Ninguém pode ser herdeiro do reino celestial sem que antes seja conformado ao Filho Unigênito de Deus. – João Calvino.[1]

O nosso presente conhecimento é deveras obscuro e débil em comparação com a gloriosa visão que teremos de Cristo em seu último aparecimento. – João Calvino.[2]

            Um dos nossos principais órgãos dos sentidos, é a visão. A visão é o meio mais importante de contato e interpretação da realidade. Em nossa linguagem coloquial por vezes ela assume até a condição de outro órgão quando, por exemplo, provamos determinado alimento ou sentimos uma flagrância e, um tanto decepcionados ou de forma crítica, dizemos: “não vimos nada de mais naquele perfume ou naquele prato”.

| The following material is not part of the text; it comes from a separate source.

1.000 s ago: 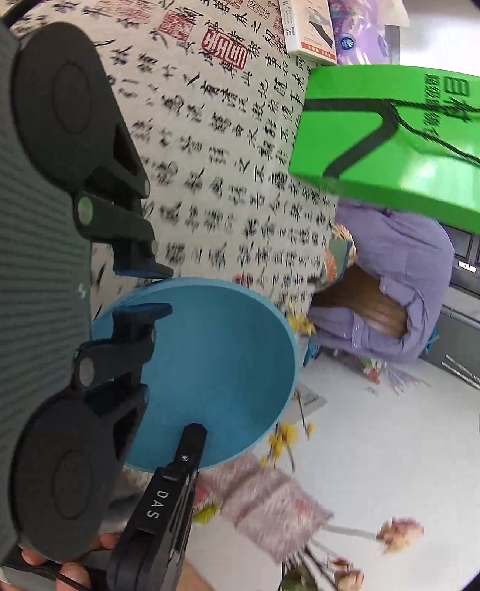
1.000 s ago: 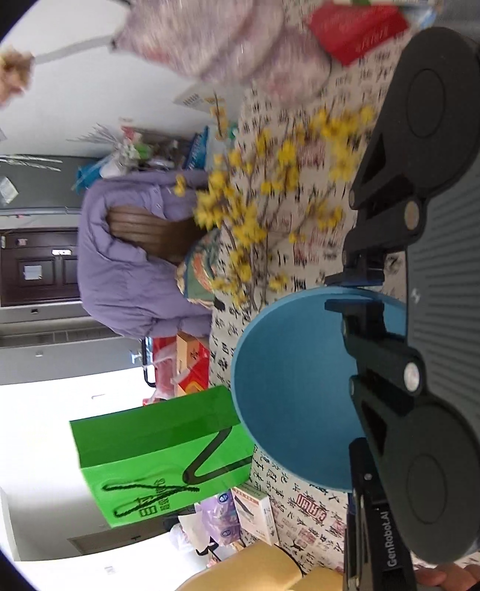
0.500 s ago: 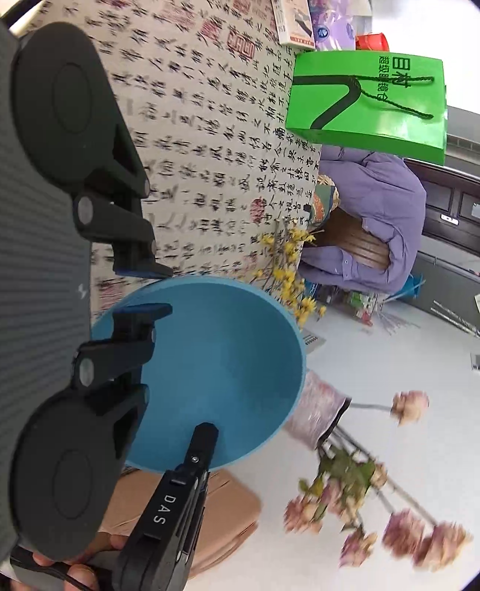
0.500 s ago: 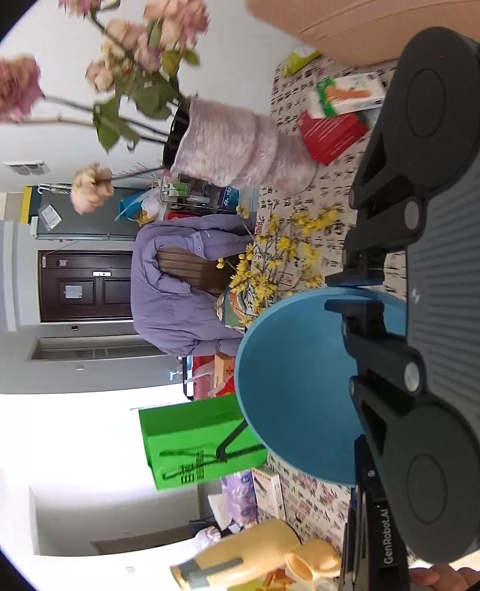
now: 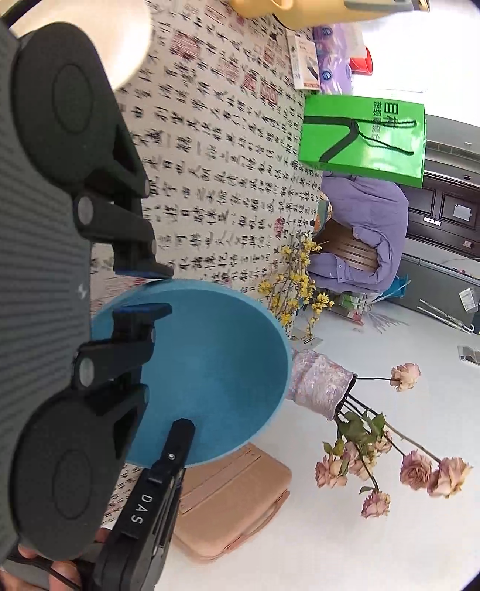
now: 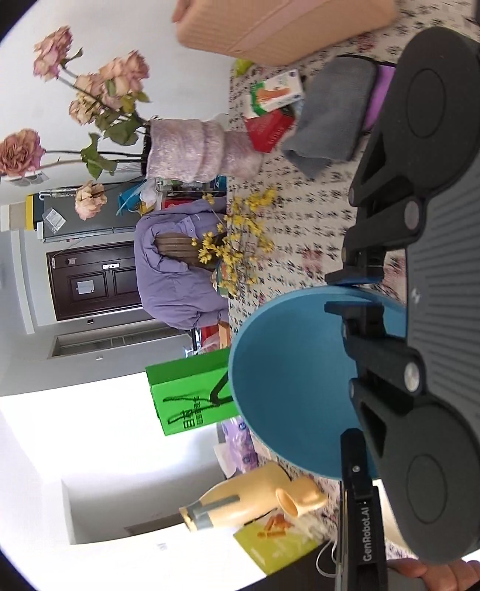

            Juntamente com a visão, a Escritura enfatiza o ouvir. A salvação vem por meio do ouvir a Palavra; os discípulos de Cristo são aqueles que ouvem a sua Palavra (Rm 10.17/Jo 10.27).[3] Deus abre os nossos ouvidos e entendimento para que possamos entender a Escritura, que pode ser pregada ou lida (At 16.14; Tg 1.18; 1Pe 1.23). Por vezes temos uma conexão estreita entre o ouvir e ver. No encontro do Cristo ressurreto com os incrédulos discípulos no caminho de Emaús, lemos:

30E aconteceu que, quando estavam à mesa, tomando ele o pão, abençoou-o e, tendo-o partido, lhes deu; 31 então, se lhes abriram os olhos, e o reconheceram; mas ele desapareceu da presença deles. 32 E disseram um ao outro: Porventura, não nos ardia o coração, quando ele, pelo caminho, nos falava, quando nos expunha as Escrituras? (…) 44 A seguir, Jesus lhes disse: São estas as palavras que eu vos falei, estando ainda convosco: importava se cumprisse tudo o que de mim está escrito na Lei de Moisés, nos Profetas e nos Salmos. 45 Então, lhes abriu o entendimento para compreenderem as Escrituras. (Lc 24.30-32; 44-45).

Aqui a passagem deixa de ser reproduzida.